Jordan....

King Hussein

The Nabataeans were the first known inhabitants of the area that is now Jordan. The Romans absorbed it into their empire, as part of the province of Arabia, in AD 106. Shortly after the death of the Prophet Muhammad in AD 632, Arab armies entered the region and established the Umayyad dynasty. However, this became something of a provincial backwater after the conquest of Baghdad. During the 11th and 12th centuries, Jordan was the scene of some of the major conflicts between the Christian Crusaders and Islamic forces. Salah ad Din (known in the West as Saladin) and his successors ruled Jordan from his main seat of power in Egypt from the late 12th century until they were displaced by the Mamluks, a race of mostly Kurdish and Circassian origin.
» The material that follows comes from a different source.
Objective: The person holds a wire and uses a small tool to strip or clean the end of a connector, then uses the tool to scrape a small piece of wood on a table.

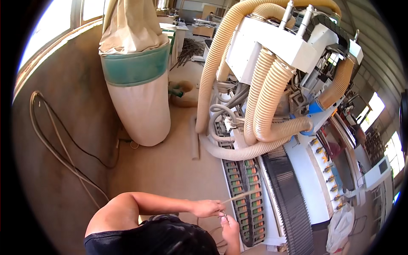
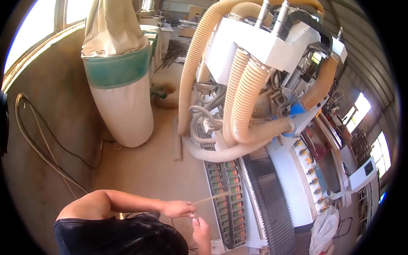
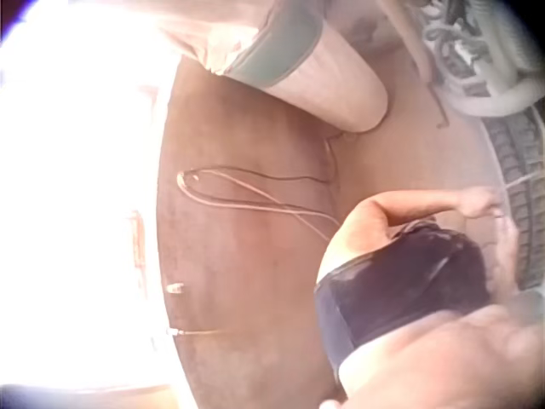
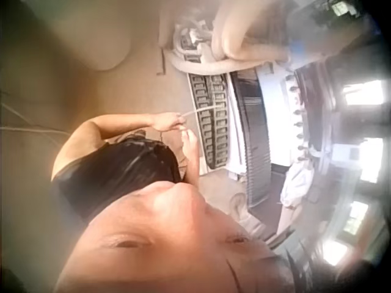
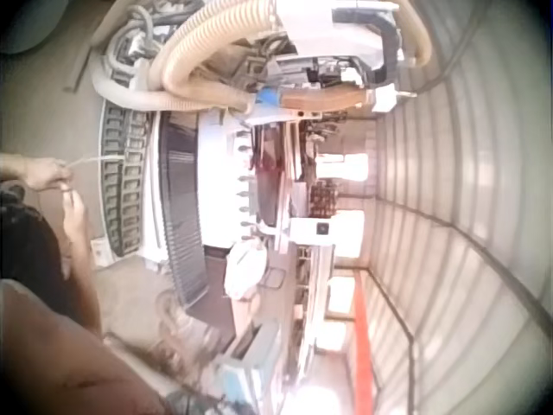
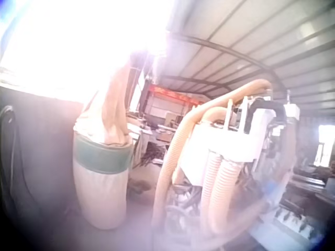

The Mamluks repelled the Mongol invasion of the 14th century but were eventually overthrown by the Ottoman Turks in 1517. Jordan was governed along with modern-day Palestine and Syria as a single administrative entity (called a vilayet). Turkish rule lasted, in an increasingly anaemic form, until the beginning of the 20th century. After World War I, when the major Western powers began to dismember the old Ottoman Empire and distribute its territories among themselves, the area east of the Jordan River, known as Transjordania, fell to the British. Like neighboring Palestine, Transjordania came under a League of Nations mandate under which the British maintained control. The mandate ceased in 1946, at which point Transjordania attained full independence under the present constitution.

When King Abdullah was assassinated in 1951, the crown passed to his son Hussein ibn Talal. King Hussein assumed the throne in 1952 and ruled the country until early 1999. Jordanian history and politics since independence have been dominated by the Palestinian issue and relations with Israel. When war broke out in 1948 between the newly-declared state of Israel and the Palestinians, backed by the forces from neighboring Arab countries, the Jordanian army took a 6000sq km area of Palestine bounded by the west bank of the River Jordan.

Map of Jordan

Until a major change in Jordanian policy in 1988, the West Bank comprised three of Jordan’s eight provinces, while over half of the Jordanian population claimed Palestinian origin. Relations between King Hussein and the Palestinians were difficult from the very start: his father was murdered by a Palestinian extremist. Jordan lost the West Bank after the Six-Day War of 1967, and gained thousands of Palestinian refugees who fled across to Jordan.